With a growing number of dairy herds in Victoria under foreclosure, Mr Smith said a significant drop in farmland prices could reset the capital rural property market, resulting in deteriorating debt-equating ratios, with further property sales threatening the downward spiral.
The Australian Bureau of Agricultural and Resource Economics and Sciences estimates farm debt across Australia at $66 billion, with some farmers paying interest rates of up to 16pc.
"The peak overseeing body (the Australian Reconstruction and Development Board, or ARDB) said it needed to be dealt with and pushed through immediately; if not, that $3-5b contested debt could be $10b within six months and spiral out of control," Mr Smith said.

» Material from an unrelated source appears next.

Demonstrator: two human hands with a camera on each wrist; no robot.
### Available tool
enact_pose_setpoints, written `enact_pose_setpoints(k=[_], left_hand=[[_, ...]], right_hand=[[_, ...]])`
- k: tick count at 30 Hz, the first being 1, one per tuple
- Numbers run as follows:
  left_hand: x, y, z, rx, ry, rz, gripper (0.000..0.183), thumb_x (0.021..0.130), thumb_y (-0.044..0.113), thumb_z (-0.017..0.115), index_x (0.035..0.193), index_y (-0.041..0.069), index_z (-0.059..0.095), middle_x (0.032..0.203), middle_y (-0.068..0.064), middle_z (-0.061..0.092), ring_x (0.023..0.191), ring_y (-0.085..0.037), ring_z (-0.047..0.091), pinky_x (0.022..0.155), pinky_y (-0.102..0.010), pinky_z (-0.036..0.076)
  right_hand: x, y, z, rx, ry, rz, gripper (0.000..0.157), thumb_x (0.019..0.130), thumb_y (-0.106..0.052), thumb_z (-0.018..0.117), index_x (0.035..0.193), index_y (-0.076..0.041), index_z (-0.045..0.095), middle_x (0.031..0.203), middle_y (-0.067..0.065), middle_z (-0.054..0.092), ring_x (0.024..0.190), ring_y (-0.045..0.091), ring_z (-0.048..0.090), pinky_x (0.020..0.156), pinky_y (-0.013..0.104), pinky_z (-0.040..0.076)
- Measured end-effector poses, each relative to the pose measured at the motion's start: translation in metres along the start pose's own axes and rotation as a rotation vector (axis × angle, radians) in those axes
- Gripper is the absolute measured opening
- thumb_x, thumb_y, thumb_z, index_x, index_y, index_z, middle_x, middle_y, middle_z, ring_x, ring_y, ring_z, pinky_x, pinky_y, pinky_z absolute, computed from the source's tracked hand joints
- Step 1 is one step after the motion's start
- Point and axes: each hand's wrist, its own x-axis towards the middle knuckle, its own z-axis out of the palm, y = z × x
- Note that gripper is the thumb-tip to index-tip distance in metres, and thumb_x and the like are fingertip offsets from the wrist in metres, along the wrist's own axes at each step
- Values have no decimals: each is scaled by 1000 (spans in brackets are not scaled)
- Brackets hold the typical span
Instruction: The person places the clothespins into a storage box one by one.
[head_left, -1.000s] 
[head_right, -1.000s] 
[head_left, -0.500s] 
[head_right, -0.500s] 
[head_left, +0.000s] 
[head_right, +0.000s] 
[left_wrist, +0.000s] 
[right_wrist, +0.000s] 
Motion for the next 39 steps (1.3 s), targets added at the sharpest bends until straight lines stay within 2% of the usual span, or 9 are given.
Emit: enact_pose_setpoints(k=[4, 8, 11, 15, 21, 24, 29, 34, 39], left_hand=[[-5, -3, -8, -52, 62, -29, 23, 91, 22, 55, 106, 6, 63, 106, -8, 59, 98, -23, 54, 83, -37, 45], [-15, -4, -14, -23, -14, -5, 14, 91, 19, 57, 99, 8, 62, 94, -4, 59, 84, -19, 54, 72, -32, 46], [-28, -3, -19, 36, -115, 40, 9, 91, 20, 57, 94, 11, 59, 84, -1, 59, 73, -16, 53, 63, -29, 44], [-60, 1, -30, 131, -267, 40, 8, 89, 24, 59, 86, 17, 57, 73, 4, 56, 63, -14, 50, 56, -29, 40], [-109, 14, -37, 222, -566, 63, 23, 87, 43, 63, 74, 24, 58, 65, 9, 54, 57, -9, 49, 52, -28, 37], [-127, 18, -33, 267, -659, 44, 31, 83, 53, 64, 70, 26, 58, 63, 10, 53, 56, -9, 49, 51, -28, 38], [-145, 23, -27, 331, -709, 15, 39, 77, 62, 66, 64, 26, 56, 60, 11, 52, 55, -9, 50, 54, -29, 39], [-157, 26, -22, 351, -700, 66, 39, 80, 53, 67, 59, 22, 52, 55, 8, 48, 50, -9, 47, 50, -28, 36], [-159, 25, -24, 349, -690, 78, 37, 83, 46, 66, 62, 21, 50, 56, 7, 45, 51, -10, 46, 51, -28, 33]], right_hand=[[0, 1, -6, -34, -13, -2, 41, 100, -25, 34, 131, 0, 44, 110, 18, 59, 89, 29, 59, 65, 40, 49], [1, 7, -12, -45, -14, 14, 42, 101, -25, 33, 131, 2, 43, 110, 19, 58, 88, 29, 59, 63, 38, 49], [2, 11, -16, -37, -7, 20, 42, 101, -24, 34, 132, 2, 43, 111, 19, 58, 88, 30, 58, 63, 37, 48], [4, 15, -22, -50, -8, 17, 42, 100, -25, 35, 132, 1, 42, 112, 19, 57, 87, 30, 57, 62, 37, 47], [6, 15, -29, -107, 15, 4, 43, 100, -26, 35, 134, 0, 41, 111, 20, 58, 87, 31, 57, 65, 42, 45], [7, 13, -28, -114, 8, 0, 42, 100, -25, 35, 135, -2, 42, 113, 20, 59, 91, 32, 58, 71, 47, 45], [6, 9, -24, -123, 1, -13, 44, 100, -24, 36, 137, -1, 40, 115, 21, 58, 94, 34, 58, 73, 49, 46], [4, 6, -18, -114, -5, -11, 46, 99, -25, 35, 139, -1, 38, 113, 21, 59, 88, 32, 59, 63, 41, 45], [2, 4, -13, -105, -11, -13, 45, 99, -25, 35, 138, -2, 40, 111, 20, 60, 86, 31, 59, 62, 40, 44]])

"If the solution is not supported, the challenges with the farming community will flow out to the business community, which is known as rural and economic collapse."
However, RFR chairman Rowell Walton said Mr Smith's $10b bad debt forecast was "conservative".
"Falling values post global financial crisis are problematic.
"The National Farmers Federation president (Duncan Fraser) commented that he had been told by the banks they owned more equity than farmers indebted to them," he said.
"Part of the problem for agriculture has been the mismatch of finance to the very high volatility of prices and production.
It is anticipated ARDB (a third board of the Reserve Bank) will draft the final legislation but Mr Walton said with Parliament closing tomorrow, the issue would be stalled on allowing a political battle between parties until after the Federal election.